On semblait s'intéresser nettement
moins au regard que portait la revue sur le cinéma japonais
dès lors que la présence du clan était
assurée : Kyoshi Kurosawa, Shinji Aoyama, Nobohiro Suwam,
Naomi Kawase, tous d'excellents cinéastes. Quant au reste...

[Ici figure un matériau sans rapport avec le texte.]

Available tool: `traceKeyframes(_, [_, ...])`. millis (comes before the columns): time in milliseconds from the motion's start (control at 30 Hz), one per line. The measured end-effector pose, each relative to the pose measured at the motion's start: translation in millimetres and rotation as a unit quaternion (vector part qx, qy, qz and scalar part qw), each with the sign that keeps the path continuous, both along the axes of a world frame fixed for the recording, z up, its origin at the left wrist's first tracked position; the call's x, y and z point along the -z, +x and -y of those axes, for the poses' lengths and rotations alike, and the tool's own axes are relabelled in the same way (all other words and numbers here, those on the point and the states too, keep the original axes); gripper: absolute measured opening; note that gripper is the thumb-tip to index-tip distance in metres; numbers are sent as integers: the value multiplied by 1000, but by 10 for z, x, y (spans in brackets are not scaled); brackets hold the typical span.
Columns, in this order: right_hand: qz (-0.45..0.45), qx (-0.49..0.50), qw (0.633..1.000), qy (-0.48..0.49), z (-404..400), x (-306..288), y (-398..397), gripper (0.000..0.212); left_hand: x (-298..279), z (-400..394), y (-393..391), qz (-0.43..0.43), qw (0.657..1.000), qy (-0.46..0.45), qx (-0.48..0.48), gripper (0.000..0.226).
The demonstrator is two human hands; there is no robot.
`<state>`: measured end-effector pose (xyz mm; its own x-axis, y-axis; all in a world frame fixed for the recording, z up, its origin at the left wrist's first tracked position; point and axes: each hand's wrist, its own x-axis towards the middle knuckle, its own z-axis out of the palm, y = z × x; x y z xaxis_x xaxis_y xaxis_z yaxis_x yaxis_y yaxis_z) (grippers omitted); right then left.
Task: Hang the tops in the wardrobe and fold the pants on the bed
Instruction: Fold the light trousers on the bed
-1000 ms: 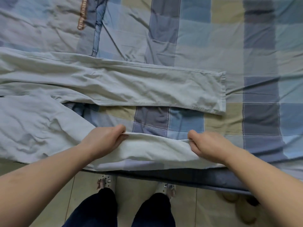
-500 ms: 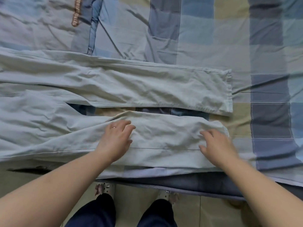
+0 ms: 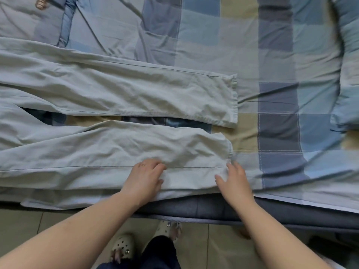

Takeshi Kitano baignait dans la lumière du précurseur,
Takashi Miike comme héritier de toutes les traditions
de genres cinématographiques du Japon (ou pour le formuler
autrement, Miike serait un Hong Kong à lui seul, cherchant
à reformuler les films de gangsters, fantastiques, polars,
comédies burlesques), et Hayao Miyazaki, le dernier grand
maître du cinéma classique.
Alors quelle place pour les autres ? Dans ce numéro double
de juillet-août, sur les séries américaines,
deux notules sur deux productions qui ont déjà
deux, trois ans... C'est qu'il en faut, parfois, du temps pour
faire le trajet Tokyo-Paris (!) sans parler des trajets Paris-Tokyo
qui n'ont jamais lieu. Bref, Kazushi Watabe et Shu-Lea Chang,
réalisateurs respectifs de 19 et I.K.U., voient
leurs films sortir à Paris durant la canicule... Accueil
tiède, mou. Les Cahiers reprochent à Watabe de
trop faire dans le " Kitano "...
Il y a plus de deux ans, j'étais
contacté par les producteurs du film, et par le festival
de Toronto, afin de réfléchir à une programmation
thématique sur " les enfants de Kitano ",
de la forme au récit. Watabe avait déjà
remporté le Prix du festival Pia à Tokyo pour
une version plus courte de 19 ; cette récompense
l'encouragea à tenter un premier long-métrage
qui témoignait de l'impact de l'univers Kitano sur
une " bande " qui n'avait rien à voir avec
les gangsters croisés dans Sonatine. Aucune
loi, pas de code, pas de règles, pas d'élégance,
et surtout pas d'argent. 19 ne joue pas sur le syndrome
scandinave... du rapport otage-kidnappeur, mais sur la question
qui est au cœur de tout le cinéma japonais contemporain
: quel héros pour la société contemporaine
?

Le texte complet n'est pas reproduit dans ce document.